## Exercise brief
Omitting all images, transcribe the listing word for word.

# # # #

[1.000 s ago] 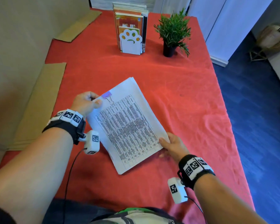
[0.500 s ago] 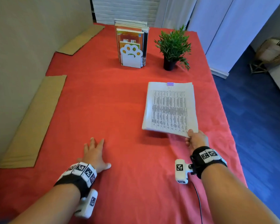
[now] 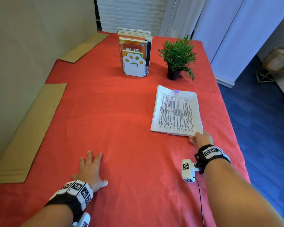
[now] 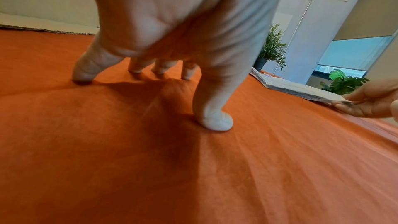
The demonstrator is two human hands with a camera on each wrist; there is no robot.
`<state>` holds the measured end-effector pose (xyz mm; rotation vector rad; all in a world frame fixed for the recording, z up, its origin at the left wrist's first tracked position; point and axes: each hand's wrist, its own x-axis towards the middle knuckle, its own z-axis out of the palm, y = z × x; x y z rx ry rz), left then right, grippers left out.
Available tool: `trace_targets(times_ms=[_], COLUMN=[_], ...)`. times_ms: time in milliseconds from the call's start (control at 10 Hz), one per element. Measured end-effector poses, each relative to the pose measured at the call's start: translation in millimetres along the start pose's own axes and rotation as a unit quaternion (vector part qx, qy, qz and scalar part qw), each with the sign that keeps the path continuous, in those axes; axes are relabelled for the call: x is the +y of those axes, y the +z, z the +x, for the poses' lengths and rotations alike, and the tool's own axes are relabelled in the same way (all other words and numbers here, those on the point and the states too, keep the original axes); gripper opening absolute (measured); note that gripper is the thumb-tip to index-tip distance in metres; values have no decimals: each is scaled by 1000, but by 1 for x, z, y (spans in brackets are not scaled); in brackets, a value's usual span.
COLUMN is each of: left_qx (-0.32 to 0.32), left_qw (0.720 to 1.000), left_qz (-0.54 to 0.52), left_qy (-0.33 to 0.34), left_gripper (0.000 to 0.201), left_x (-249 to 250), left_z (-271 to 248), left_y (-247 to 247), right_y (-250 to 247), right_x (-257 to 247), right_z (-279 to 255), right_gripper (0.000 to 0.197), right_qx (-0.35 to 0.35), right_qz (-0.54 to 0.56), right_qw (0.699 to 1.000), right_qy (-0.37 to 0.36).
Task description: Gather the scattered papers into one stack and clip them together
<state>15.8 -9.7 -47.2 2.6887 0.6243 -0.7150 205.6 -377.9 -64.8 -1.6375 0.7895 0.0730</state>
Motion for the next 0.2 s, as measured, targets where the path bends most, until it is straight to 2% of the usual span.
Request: trace_targets(times_ms=[100,200], left_qx=[-3,-7], left_qw=[1000,1000], left_qz=[6,5], left_qy=[-5,-5], left_gripper=[113,114], left_x=[2,3], left_z=[-1,-6], left_y=[-2,-3], right_y=[-6,-18], right_x=[6,12], right_z=[8,-14], right_gripper=[12,26], right_qx=[17,21], right_qz=[-54,-156], right_qw=[998,987], right_qy=[-27,-37])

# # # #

## Output of the task
[1.000 s ago] 
[0.500 s ago] 
[now] 
[now] 
The demonstrator is two human hands with a camera on each wrist; there is no robot.
`<state>` holds the measured end-effector pose (xyz mm; rotation vector rad; all in a world frame fixed for the recording, z up, its origin at the left wrist's first tracked position; point and axes: each hand's wrist, its own x-axis towards the middle knuckle, its own z-axis out of the palm, y = z × x; x y z rx ry rz), left then right, grippers left out.
Available tool: `trace_targets(times_ms=[_], COLUMN=[_], ...)`. times_ms: time in milliseconds from the call's start (control at 10 Hz), one per element. Measured end-effector poses, each relative to the pose measured at the call's start: translation in millimetres along the start pose's own axes and rotation as a unit quaternion (vector part qx, qy, qz and scalar part qw), each with the sign that keeps the path continuous, in those axes; axes are relabelled for the call: x is the +y of those axes, y the +z, z the +x, for the poses' lengths and rotations alike, and the tool's own axes are relabelled in the same way (all other words and numbers here, those on the point and the states too, keep the original axes); gripper opening absolute (measured); note that gripper is the thumb-tip to index-tip distance in metres; values have no decimals: each is scaled by 1000, but by 1 for x, z, y (spans in brackets are not scaled); in brackets, a value's usual span.
COLUMN is each of: left_qx (-0.32 to 0.32), left_qw (0.720 to 1.000), left_qz (-0.54 to 0.52), left_qy (-0.33 to 0.34), left_gripper (0.000 to 0.201), left_x (-249 to 250), left_z (-271 to 248), left_y (-247 to 247), right_y (-250 to 247), right_x (-257 to 247), right_z (-279 to 255), right_gripper (0.000 to 0.197), right_qx (-0.35 to 0.35), right_qz (-0.54 to 0.56), right_qw (0.699 to 1.000), right_qy (-0.37 to 0.36).
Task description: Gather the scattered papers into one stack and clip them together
<state>15.8 -9.7 -47.2 2.6887 0.6243 -0.7150 205.6 -377.9 -64.8 -1.6375 0.7895 0.0730</state>
Motion for the next 0.2 s, as measured, targets where the path bends most, until it is straight to 2% of the usual span.
Request: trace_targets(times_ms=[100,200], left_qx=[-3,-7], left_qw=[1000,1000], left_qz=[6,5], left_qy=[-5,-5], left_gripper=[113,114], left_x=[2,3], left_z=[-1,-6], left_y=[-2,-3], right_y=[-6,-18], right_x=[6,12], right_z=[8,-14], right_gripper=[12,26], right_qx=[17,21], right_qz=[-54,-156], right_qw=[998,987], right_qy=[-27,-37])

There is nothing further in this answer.